A verbatim copy of the lines starting at the one with "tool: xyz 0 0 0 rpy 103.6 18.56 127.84" and ending at the last line below is required; include nothing else.
═══ Data shown ═══
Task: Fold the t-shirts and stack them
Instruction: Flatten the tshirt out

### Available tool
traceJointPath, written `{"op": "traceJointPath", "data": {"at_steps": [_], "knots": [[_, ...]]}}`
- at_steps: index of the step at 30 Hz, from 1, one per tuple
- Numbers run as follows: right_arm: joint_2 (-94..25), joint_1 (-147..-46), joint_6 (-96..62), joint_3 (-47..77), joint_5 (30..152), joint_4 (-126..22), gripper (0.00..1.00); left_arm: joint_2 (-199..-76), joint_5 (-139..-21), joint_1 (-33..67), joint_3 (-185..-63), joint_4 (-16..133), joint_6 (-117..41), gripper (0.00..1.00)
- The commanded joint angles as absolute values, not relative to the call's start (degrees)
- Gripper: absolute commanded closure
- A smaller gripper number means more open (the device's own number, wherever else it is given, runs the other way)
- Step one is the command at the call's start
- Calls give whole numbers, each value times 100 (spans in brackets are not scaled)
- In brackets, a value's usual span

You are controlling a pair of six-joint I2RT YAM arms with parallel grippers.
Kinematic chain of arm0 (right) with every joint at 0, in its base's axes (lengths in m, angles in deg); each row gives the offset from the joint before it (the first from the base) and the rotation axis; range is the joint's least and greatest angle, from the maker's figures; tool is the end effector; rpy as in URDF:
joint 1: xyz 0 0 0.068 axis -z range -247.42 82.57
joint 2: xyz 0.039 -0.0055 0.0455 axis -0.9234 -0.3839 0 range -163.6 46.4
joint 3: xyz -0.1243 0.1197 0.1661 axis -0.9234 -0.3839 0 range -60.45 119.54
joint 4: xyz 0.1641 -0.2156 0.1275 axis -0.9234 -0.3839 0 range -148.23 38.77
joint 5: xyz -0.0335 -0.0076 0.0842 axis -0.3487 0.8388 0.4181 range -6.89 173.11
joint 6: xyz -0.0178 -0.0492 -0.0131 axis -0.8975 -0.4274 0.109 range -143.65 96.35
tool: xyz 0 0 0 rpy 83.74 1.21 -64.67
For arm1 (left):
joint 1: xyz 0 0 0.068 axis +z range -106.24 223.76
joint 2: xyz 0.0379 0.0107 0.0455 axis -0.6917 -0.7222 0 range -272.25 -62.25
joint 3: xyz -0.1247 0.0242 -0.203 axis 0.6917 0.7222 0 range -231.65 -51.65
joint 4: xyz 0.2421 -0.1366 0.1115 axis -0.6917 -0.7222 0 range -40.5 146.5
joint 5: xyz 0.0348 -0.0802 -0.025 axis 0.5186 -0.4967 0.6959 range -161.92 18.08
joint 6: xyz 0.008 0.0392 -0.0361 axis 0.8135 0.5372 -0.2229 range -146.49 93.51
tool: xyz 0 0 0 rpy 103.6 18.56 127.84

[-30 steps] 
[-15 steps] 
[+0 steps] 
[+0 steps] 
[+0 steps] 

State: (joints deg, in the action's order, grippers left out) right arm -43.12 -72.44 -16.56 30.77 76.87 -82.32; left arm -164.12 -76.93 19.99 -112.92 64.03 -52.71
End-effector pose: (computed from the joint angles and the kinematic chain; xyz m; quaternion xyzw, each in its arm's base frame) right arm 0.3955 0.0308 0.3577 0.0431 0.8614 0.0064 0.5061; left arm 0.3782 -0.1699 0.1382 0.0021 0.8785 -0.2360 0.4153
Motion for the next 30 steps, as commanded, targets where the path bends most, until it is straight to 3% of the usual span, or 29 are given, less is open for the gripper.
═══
_Result_
tool: xyz 0 0 0 rpy 103.6 18.56 127.84

[-30 steps] 
[-15 steps] 
[+0 steps] 
[+0 steps] 
[+0 steps] 

State: (joints deg, in the action's order, grippers left out) right arm -43.12 -72.44 -16.56 30.77 76.87 -82.32; left arm -164.12 -76.93 19.99 -112.92 64.03 -52.71
End-effector pose: (computed from the joint angles and the kinematic chain; xyz m; quaternion xyzw, each in its arm's base frame) right arm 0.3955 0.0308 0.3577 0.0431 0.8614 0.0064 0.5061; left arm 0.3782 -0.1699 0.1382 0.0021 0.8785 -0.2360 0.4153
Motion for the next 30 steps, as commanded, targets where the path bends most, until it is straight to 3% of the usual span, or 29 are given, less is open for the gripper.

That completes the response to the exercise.